BRASÍLIA, 3 JAN (ANSA) – O governo brasileiro convocou, na manhã deste sábado (3), uma reunião emergencial no Itamaraty, em Brasília, para discutir os ataques realizados pelos Estados Unidos contra a Venezuela.
De acordo com a imprensa local, o encontro contará com a presença de diplomatas e representantes das Forças Armadas. O presidente Luiz Inácio Lula da Silva (PT) deve participar por videoconferência e solicitou atualizações completas sobre a situação.
Paralelamente, a fronteira entre o Brasil e a Venezuela foi fechada nas primeiras horas do dia, após os EUA iniciarem uma ofensiva de grande escala em território venezuelano e anunciarem a captura do presidente Nicolás Maduro.
O bloqueio ocorreu em Pacaraima, no estado de Roraima.
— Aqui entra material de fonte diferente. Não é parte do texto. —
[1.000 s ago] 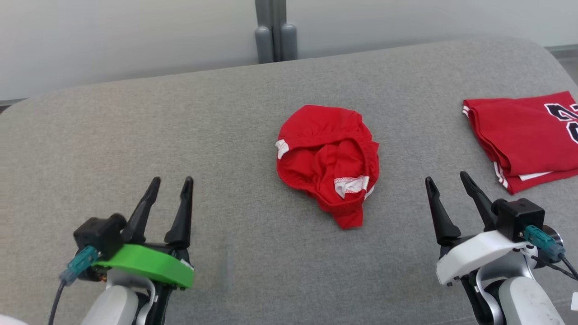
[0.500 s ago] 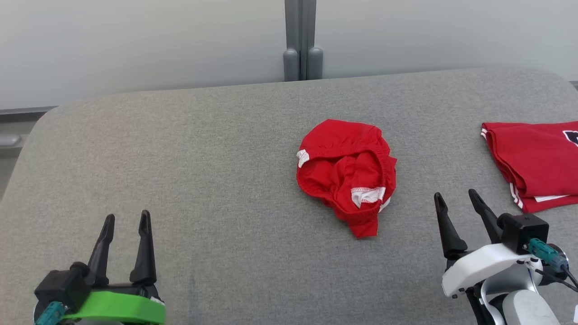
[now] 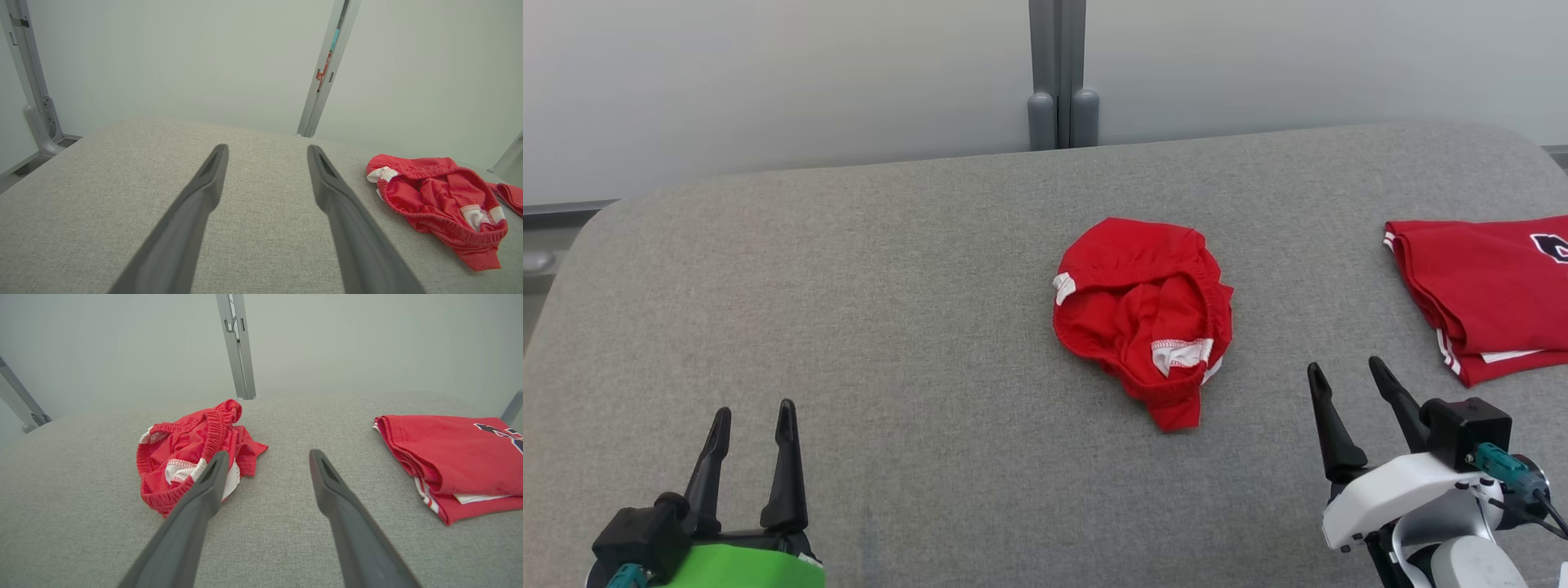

Imagens divulgadas pela Polícia Militar mostram viaturas e soldados do Exército posicionados próximos ao marco fronteiriço, onde estão as bandeiras dos dois países, com cones impedindo a passagem.
Em meio à crise no país vizinho, o ministro das Relações Exteriores da Venezuela, Yván Gil Pinto, conversou por telefone com seu homólogo brasileiro, Mauro Vieira, segundo a CNN Brasil, citando o próprio chanceler de Caracas.
Gil Pinto especificou que o ministro brasileiro “expressou uma firme condenação a este ato sem precedentes de agressão militar criminosa”.
O ministro venezuelano também agradeceu ao Brasil pelas manifestações de solidariedade e pela posição adotada pelo governo de Lula.
O contato entre os dois ministros ocorreu depois que o presidente dos EUA, Donald Trump, confirmou a operação militar, anunciando que Maduro e sua esposa, Cilia Flores, haviam sido capturados e transferidos para fora do país.
Os ataques dos EUA provocaram reações diversas na América Latina e reacenderam o debate internacional sobre o futuro político da Venezuela. (ANSA).